Microsoft Foundry Blog

11 MIN READ

How to Create a Custom Neural Voice

Microsoft

Dec 02, 2021

Custom neural voice, a feature of Azure Cognitive Services for Speech, is a great way to create a highly natural synthetic voice that sounds almost identical to your voice actor. This synthetic voice can then be used in a variety of different scenarios including audiobooks, language learning, reading news content and many more.

Microsoft has made it simple to train a custom neural voice by using a small set of recordings from the target voice (from 300 – 2,000 sentences or short phrases, which is about 30 minutes to 3 hours of speech data). So, you’re thinking great! How do I get started?

Steps in the Journey

Before we begin, here is a step-by-step visualization for creating a custom neural voice. We will explain each of these steps in detail below.

Prepare	1.	Meet Responsible AI requirements	∙ Read ∙ Fill out custom neural voice application
	2.	Cast a voice actor	∙ Define voice persona ∙ Find a voice actor
	3.	Create a script	∙ Download prepared general scripts ∙ Write domain script
	4.	Record actor	∙ Record permission statement ∙ Record prepared scripts
Create in Speech Studio	5.	Start a new project in Speech Studio	∙ Log into Speech Studio using Azure account ∙ Create a new custom neural voice project
	6.	Upload voice data	∙ Upload permission statement recording ∙ Upload voice recordings + script
	7.	Train voice model	∙ Select appropriate training data + voice talent profile to train ∙ Listen to the test samples to check out the quality
	8.	Deploy your voice	∙ Deploy trained model ∙ Test your endpoint to make sure it works fine
Integrate	9.	Integrate your voice for audio content creation or creating your own apps	∙ Use your voice via audio content creation, or ∙ Build your app with your custom neural voice using the Speech SDK

Responsible AI

The first step to creating your own custom neural voice is filling out an application to gain access to the technology. As part of Microsoft’s commitment to responsible AI, we have designed and released custom neural voice with the intention of protecting the rights of individuals and society, fostering transparent human-computer interaction, and counteracting the proliferation of harmful deepfakes and misleading content. For this reason, we have limited the access and use of custom neural voice.
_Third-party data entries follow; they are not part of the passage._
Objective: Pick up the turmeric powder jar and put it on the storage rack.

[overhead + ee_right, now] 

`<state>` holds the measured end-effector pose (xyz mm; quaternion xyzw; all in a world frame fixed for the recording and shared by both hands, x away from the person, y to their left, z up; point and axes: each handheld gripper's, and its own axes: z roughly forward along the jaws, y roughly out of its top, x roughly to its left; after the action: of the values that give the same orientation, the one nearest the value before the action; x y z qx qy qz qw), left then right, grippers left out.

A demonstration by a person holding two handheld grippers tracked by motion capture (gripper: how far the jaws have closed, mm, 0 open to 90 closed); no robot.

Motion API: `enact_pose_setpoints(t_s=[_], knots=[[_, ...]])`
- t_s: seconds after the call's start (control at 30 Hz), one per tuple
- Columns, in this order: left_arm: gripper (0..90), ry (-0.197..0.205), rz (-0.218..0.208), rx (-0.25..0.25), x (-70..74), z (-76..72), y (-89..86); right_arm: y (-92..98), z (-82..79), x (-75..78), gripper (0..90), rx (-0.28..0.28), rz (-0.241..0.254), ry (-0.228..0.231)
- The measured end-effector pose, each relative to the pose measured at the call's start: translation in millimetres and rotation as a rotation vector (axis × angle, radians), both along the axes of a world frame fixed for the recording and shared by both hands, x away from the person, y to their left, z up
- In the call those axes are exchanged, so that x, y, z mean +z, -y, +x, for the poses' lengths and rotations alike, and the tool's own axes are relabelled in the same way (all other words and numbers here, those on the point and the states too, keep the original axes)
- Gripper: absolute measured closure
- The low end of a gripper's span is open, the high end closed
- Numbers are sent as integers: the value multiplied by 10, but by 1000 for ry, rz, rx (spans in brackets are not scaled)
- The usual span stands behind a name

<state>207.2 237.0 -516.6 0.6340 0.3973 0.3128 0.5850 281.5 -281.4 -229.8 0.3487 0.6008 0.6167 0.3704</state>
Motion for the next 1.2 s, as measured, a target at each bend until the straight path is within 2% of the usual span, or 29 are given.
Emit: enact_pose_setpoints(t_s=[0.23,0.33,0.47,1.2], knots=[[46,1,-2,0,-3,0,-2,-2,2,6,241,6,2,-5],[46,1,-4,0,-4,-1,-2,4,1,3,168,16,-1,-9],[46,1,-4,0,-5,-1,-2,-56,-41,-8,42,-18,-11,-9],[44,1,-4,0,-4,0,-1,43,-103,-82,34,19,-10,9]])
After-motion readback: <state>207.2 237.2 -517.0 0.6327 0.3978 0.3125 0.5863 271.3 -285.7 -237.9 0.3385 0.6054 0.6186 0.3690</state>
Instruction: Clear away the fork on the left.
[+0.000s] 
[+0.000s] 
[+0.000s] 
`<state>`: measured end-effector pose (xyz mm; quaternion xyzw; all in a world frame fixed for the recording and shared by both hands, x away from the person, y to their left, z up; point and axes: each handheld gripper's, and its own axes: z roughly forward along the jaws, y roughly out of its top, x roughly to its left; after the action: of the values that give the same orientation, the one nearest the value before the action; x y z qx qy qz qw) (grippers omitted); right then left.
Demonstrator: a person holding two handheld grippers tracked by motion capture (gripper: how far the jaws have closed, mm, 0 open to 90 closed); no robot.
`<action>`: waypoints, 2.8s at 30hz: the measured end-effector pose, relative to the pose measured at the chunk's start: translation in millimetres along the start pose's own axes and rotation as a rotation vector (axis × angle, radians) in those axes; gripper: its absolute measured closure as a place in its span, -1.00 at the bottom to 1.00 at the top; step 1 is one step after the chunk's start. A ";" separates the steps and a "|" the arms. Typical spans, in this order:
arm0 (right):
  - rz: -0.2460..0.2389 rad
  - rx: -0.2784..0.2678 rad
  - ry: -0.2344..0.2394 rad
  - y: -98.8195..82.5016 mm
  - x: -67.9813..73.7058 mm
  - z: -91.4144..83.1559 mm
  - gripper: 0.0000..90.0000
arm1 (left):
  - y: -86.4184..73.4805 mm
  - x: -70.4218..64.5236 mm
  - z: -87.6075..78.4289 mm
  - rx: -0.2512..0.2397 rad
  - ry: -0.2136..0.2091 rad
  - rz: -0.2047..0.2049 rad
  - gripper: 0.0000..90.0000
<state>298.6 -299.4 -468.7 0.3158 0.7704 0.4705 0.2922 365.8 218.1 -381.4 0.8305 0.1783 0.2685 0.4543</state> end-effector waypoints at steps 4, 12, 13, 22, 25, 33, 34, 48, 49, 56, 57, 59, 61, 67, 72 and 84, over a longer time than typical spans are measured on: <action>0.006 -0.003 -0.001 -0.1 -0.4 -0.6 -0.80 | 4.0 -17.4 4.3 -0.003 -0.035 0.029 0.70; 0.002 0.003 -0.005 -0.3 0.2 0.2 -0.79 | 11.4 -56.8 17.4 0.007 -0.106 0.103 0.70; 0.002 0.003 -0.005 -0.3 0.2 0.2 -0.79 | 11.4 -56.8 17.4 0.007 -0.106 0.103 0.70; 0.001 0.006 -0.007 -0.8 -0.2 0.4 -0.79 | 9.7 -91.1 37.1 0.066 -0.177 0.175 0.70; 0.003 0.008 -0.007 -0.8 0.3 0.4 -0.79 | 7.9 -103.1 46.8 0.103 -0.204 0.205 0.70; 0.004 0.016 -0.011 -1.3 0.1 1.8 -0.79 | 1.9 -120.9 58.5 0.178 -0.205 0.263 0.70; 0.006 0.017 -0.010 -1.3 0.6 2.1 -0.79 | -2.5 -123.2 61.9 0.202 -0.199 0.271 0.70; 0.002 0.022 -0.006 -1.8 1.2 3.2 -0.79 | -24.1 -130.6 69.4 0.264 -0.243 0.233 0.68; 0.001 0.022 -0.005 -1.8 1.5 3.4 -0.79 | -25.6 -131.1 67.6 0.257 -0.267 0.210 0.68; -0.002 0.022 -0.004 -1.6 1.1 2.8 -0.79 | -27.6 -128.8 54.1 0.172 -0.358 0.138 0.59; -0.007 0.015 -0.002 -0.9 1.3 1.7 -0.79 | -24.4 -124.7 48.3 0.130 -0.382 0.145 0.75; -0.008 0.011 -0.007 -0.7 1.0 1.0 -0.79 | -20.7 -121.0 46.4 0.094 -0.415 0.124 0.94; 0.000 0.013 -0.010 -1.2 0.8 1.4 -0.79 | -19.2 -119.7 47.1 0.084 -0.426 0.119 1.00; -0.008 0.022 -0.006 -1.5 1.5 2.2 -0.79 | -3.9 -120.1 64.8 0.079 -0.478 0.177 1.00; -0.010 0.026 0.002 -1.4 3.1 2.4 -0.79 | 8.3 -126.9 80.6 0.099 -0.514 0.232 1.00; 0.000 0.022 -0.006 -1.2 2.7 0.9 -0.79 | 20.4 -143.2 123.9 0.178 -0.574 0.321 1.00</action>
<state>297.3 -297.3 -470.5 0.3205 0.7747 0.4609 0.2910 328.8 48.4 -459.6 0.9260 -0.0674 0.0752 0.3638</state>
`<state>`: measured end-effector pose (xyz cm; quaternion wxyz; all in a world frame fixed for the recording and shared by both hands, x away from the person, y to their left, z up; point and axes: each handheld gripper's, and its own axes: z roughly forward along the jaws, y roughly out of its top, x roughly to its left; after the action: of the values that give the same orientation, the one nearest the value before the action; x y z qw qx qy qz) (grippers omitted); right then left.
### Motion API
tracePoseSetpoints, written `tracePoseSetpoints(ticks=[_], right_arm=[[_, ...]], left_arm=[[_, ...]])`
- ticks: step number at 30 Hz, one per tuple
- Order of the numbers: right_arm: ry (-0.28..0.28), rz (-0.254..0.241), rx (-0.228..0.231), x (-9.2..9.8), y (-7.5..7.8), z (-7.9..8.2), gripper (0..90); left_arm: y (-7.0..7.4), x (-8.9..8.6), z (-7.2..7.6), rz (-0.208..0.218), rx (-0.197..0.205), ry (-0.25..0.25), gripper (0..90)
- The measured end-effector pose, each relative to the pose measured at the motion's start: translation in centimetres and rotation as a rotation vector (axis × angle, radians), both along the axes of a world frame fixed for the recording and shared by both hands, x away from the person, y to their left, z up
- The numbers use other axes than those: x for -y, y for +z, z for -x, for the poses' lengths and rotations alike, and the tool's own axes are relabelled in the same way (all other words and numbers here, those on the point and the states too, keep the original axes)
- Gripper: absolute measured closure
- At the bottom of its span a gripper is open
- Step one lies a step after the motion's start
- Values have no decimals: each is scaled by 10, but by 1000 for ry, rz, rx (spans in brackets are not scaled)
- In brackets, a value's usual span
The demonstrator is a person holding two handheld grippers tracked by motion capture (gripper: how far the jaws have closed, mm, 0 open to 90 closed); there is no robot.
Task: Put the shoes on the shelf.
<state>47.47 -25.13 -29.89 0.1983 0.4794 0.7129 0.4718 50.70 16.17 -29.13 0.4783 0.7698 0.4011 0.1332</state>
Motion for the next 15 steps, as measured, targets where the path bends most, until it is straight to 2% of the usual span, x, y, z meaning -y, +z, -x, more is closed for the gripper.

Once you’ve applied and after your applications are reviewed and you have committed to using it in alignment with our responsible AI principles you will be granted access.

The application contains several questions such as your company or organizations name, the Azure subscription ID you where you would like to deploy the voice, intended use case and if you have permission from the actor to create a synthetic version of their voice. These are just some of the questions that are asked so please make sure to read through the application and fill it out completely and with details. To gain a better understanding of the application process please check out this video. Applying for Custom Neural Voice | Azure Videos | Channel 9 (msdn.com)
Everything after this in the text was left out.